Green belt under threat by WMCA’s ‘growth at all costs’ plan, campaigners claim
Council leaders have been accused of pursuing a “growth at all costs” policy that could result in significant housing and industrial development on green belt land across the West Midlands.
The Campaign to Protect Rural England (CPRE) hit out at the newly formed West Midlands Combined Authority which it accused of being prepared to “ride roughshod over the countryside”.
The combined authority, consisting of the seven metropolitan West Midlands councils as well as some surrounding shire counties and districts and local enterprise partnerships, appointed a Land Commission to investigate how more sites for housing and industry can be released across the region.
Commission chair Paul Marcuse issued a ‘Call for Evidence’ asking developers, housebuilders, construction companies, real estate and infrastructure investors, landowners, employers and occupiers, academic institutions, LEPs, local authorities, and other public sector bodies for their views on land supply.
Part of the commission’s remit is to consider the “cost and benefits” of green belt land.
WMCA insists identifying enough land is crucial to meet future housing demand and deliver its Strategic Economic Plan which aims to attract an extra 20,000 businesses to the region by 2030 along with 500,000 new jobs.
While no firm regional target for house building exists, estimates for the seven West Midlands metropolitan councils of more than 200,000 have been put forward in the past. Birmingham alone says it needs to build 80,000 new homes over the next 15 years to meet demand.
But the CPRE has accused council leaders of using over-blown economic growth projections “well beyond the Government’s forecast national growth” and of failing to consult properly about their house building and industrial development plans for Greater Birmingham, the Black Country, Coventry and Warwickshire.
CPRE said the land commission reflected a “growth at all costs” approach that regarded the green belt and areas of high quality landscape as barriers to development rather than valuable in their own right.
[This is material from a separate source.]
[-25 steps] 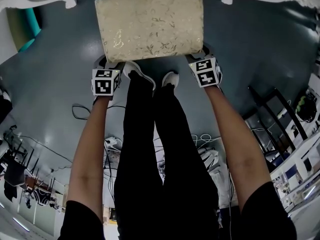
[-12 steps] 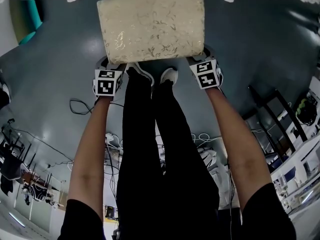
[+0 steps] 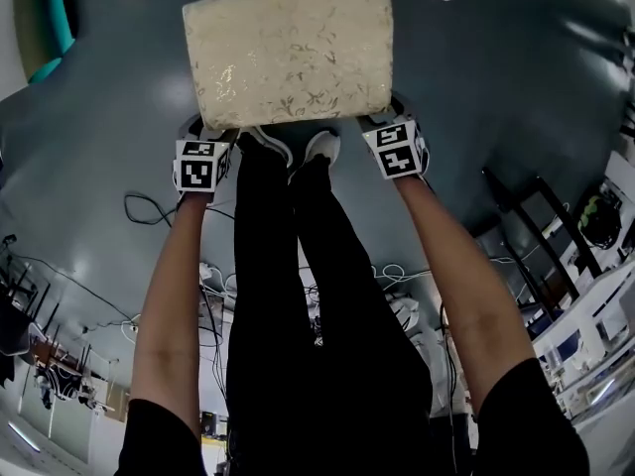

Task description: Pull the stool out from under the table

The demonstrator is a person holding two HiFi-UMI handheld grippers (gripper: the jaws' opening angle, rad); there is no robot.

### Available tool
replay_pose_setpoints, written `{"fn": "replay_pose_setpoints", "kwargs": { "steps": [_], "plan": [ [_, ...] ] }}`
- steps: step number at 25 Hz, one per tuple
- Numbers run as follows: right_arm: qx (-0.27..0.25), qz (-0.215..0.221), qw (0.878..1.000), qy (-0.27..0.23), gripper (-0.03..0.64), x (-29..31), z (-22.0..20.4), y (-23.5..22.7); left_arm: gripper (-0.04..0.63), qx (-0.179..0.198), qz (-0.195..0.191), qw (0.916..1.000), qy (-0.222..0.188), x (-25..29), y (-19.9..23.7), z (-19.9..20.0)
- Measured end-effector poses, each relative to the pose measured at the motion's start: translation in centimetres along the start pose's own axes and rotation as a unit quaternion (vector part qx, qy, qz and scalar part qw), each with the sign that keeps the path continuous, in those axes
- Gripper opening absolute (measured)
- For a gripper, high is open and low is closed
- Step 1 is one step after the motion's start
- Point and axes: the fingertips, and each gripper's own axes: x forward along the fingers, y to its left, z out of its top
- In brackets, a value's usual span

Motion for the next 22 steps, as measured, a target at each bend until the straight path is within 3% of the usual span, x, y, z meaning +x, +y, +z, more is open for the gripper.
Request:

The Strategic Economic Plan had been drawn up by an organisation with a vested interest in growth, without any consultation with wider interests or the general public and could not be relied upon to provide a balanced view of how the West Midlands should develop, according to the CPRE.
WMCA chief executive Martin Reeves said it was wrong to suggest the commission was “going after particular bits of land” and there were no plans to target the green belt.
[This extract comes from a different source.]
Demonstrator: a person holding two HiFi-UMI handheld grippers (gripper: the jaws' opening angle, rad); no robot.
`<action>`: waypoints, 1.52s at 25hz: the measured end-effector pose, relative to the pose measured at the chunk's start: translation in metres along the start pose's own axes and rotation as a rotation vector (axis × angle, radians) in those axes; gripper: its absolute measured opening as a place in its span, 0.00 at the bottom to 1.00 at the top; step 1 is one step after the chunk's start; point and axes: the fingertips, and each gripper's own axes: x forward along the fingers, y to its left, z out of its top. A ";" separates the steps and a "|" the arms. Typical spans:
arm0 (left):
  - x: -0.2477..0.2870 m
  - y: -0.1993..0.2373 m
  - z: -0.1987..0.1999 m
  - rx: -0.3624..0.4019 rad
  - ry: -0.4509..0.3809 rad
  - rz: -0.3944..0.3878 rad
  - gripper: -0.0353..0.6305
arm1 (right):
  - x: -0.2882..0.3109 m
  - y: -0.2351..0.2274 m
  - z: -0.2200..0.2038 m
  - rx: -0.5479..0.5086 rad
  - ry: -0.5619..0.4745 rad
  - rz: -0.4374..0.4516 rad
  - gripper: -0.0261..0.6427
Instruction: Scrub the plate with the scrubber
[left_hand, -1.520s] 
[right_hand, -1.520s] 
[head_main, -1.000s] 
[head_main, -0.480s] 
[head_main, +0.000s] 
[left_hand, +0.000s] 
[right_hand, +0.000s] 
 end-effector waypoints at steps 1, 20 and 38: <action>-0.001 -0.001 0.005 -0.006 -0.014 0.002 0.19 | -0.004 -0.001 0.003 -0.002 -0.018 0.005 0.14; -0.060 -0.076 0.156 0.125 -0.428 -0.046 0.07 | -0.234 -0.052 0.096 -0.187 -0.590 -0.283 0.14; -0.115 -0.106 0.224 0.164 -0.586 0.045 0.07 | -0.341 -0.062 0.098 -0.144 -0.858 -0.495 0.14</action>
Mr Reeves said he would not apologise for WMCA’s Strategic Economic Plan which set out “an aspirational 15-year look at how we want to grow the economy”.
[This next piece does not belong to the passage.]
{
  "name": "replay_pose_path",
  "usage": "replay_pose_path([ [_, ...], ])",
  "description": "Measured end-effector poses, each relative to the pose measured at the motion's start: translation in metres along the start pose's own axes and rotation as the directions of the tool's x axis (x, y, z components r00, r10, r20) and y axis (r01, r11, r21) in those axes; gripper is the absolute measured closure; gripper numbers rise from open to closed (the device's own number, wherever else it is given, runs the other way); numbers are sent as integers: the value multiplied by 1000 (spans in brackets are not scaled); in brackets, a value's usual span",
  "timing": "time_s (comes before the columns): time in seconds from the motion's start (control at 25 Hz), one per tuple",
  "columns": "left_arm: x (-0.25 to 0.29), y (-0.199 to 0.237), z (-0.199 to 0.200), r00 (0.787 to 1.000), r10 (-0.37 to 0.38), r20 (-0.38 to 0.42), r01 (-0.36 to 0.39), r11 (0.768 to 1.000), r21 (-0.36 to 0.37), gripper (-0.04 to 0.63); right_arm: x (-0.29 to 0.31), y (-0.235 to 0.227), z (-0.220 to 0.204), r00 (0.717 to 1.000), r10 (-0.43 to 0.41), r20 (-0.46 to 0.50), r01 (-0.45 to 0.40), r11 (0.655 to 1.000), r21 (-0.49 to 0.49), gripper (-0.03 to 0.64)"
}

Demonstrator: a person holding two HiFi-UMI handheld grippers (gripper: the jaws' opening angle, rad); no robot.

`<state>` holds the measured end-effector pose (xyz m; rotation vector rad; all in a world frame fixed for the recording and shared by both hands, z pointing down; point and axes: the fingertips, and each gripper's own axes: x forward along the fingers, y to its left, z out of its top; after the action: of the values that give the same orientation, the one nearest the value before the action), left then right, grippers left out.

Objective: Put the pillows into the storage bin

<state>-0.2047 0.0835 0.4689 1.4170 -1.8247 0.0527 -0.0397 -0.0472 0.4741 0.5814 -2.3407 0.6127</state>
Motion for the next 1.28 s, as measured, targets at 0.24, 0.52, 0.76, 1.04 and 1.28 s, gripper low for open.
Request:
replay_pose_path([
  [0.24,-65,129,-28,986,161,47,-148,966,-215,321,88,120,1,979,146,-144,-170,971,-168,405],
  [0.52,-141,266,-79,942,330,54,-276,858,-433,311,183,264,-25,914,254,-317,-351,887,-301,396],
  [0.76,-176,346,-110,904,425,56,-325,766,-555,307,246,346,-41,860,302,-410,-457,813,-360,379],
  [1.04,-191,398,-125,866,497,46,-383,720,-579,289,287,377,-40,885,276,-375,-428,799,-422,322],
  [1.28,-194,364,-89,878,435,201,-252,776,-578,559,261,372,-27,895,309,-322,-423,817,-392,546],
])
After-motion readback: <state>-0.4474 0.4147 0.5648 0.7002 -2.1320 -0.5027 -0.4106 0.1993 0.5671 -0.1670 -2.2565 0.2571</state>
The future use of green belt land would continue “rightly to sit under the ambit of individual councils”, Mr Reeves added.
A CPRE spokesperson said:
The West Midlands Combined Authority is concerned that the delivery of the Strategic Economic Plan will be constrained by a lack of land for development, but they provide no evidence to support this.
On the contrary, available evidence suggests that rates of development are much more heavily influenced by the rate at which firms expand and by the willingness of housing developers to build and market houses on land already available than by the availability of land.
The Commission’s Call for Evidence makes scant reference to the environment and conservation issues, though it does refer ominously to ‘the costs and benefits of green belt land’.
West Midlands CPRE spokesman Mark Sullivan said:
This one-sided approach threatens to become a charter for unrestricted economic and housing development, riding roughshod over the countryside and the environment generally.
The danger is that these proposals will flow through into local plans, and that by the time people start to object it will be too late to stop this juggernaut. All those who care about the quality of the West Midlands environment must make a firm stand now before it is too late.
Mr Sullivan added that WMCA’s three-week consultation period to give evidence to the commission was too short and should be doubled to six weeks.